The newspapers are the 96-year-old San Juan Record published by Bill Boyle, and the 22-year-old Canyon Country Zephyr, an Online published by Jim Stiles.
The book is Emus Loose in Egnar by Judy Muller, an associate professor at the Annenberg School for Communication and Journalism at the University of Southern California, and a recipient of numerous journalism awards.
In 234 pages, Emus Loose in Egnar takes the reader on a journey through the world of newspapering in small towns across rural America from Massachusetts to Alaska.
This world comes alive through anecdotes, interviews with small town publishers and editors, and in reprints of portions of articles from selected newspapers, one of which is an article on girl’s high school sports written by Scott Boyle for the San Juan Record.

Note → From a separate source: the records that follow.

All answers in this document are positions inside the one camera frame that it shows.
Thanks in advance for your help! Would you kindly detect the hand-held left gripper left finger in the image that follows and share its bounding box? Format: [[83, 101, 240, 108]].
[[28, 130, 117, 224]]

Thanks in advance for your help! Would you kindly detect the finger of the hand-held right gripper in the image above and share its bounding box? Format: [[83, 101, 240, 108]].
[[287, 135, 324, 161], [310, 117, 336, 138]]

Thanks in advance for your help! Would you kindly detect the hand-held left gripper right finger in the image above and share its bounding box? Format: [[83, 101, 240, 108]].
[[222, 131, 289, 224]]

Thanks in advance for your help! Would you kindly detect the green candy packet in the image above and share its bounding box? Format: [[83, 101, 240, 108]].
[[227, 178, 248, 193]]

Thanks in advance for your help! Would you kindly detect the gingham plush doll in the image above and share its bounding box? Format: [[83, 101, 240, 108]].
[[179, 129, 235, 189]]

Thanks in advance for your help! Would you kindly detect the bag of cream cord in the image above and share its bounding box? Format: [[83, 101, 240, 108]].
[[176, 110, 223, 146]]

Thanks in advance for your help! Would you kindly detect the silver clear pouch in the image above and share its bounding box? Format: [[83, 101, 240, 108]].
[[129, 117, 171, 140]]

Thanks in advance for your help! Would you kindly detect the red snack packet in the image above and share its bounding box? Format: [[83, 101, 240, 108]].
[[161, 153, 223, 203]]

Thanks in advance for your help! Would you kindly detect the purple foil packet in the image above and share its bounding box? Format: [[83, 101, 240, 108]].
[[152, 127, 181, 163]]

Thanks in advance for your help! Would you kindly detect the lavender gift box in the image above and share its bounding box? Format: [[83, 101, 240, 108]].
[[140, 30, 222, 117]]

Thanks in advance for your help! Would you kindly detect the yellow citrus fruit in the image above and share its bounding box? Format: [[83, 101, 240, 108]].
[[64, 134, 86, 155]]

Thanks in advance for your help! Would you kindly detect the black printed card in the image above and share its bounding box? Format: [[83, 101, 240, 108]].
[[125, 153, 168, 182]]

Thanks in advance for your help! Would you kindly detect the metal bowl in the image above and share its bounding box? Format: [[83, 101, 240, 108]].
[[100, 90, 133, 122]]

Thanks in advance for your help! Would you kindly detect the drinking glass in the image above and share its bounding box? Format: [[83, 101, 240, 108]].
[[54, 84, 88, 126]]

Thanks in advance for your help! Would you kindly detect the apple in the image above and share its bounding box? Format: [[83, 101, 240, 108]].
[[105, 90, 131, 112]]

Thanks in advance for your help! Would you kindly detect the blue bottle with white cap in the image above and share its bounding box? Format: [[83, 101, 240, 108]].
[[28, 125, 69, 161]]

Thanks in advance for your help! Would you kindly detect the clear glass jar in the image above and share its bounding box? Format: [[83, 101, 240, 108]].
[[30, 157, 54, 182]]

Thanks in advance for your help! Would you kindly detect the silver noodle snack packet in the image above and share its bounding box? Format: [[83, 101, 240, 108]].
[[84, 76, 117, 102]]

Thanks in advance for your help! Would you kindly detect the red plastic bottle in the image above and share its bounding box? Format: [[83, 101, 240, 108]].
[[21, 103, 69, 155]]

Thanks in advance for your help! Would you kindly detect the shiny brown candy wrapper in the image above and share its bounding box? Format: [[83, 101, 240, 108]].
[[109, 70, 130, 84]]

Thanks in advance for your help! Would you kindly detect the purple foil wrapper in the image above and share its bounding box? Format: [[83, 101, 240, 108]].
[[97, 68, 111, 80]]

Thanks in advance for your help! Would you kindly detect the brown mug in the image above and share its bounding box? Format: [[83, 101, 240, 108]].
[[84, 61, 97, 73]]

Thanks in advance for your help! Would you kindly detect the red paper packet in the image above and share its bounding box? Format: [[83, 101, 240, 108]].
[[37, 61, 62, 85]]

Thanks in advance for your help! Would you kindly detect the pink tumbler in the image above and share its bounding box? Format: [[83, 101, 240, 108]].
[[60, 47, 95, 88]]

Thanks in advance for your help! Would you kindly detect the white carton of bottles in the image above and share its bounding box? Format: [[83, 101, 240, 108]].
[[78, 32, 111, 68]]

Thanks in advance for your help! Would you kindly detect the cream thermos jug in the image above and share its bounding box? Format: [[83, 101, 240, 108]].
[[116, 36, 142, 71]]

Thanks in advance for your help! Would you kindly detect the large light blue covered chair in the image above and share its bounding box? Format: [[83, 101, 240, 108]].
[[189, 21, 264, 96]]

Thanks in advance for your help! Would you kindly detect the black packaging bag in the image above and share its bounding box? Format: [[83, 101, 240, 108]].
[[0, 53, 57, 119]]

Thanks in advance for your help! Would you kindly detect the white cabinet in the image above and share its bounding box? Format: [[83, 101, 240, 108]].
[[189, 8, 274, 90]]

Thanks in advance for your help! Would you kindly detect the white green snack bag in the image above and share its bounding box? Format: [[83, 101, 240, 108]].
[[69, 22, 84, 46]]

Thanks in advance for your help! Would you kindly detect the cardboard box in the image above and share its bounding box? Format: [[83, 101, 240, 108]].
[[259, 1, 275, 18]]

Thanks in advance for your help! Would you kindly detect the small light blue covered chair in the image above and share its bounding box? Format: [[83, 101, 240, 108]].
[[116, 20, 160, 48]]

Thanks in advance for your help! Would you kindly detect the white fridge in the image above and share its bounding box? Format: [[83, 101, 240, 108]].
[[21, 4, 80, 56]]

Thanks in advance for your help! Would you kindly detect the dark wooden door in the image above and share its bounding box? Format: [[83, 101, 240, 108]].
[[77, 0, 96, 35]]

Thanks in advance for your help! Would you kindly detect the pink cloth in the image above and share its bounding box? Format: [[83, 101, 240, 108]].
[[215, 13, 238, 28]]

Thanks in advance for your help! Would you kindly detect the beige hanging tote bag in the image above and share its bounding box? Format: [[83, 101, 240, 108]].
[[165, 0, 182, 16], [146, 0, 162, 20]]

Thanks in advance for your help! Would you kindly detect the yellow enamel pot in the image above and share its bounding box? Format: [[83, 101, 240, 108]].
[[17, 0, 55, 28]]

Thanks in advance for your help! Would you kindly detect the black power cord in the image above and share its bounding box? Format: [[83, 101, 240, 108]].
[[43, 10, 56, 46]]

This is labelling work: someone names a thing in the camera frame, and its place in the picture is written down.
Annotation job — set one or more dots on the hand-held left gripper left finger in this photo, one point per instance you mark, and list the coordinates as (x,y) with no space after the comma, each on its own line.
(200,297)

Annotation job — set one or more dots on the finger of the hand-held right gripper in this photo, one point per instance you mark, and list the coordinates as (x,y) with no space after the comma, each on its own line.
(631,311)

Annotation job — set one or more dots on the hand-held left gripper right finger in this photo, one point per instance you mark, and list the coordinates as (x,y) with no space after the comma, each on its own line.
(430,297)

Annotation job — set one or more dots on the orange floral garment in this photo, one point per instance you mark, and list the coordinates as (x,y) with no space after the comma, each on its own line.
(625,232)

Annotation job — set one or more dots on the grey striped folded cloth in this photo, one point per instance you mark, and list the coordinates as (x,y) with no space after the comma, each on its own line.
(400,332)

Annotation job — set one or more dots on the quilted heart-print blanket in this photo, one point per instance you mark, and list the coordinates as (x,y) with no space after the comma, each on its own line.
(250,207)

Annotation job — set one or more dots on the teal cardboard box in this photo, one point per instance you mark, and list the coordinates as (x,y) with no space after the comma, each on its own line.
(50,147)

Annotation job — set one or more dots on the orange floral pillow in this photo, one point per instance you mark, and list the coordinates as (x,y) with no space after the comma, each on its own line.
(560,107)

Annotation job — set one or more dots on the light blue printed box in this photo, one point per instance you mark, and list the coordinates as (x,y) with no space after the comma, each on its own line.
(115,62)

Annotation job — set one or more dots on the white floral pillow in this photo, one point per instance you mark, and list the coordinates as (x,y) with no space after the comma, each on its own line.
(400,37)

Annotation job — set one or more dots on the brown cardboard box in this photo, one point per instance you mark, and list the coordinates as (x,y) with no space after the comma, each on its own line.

Muller successfully captures the travails and the joys of what it means to tell the stories, good and bad, of friends and neighbors, and, sometimes, family. She prefaces her story, subtitled “Big Stories from Small Towns” as follows:
“This just in: journalism is not dead. It is alive and kicking in small towns all across America thanks to the editors of weekly newspapers who, for very little money and a fair amount of aggravation, keep on telling it like it is. Sometimes they tell it gently in code only the locals can understand. After all, they have to live there, too. But telling it like it is also takes courage.”
Muller tracks the efforts and challenges faced by Bill Boyle of the San Juan Record when federal agents raided the area and arrested dozens of residents, who are also friends and acquaintences.
Jim Stiles of the Zephyr spoke to Muller of a problem similar to Boyle’s. He learned, he said, “you can write 30 stories” with which people agree, “but write one they don’t like and they hate you for the rest of your life.”
Of the 33 newspapers featured in Muller’s book, 22 are published in the West. Of these 22 papers, eight are in the Four Corners area. They are: San Juan Record, Canyon Country Zephyr, Times Independent of Moab, and five Colorado rags, including Dove Creek Press. The title of Muller’s book comes from a story in the Press.
Muller closes her guided tour with an optimistic message. “As I witnessed when Jonas Miller resurrected the Concrete Herald (Concrete, WA), people can become down-right emotional about their local newspaper. Many small town newspapers are thriving, mostly because absolutely no one else does what they do; document the births, deaths, crimes, sports, local shenanigans, and many other events that only matter to the 2,000 or so souls in their circulation area.”
Emus Loose in Egnar is available at the San Juan Record Bookstore and at the Monticello Branch of the San Juan County Library.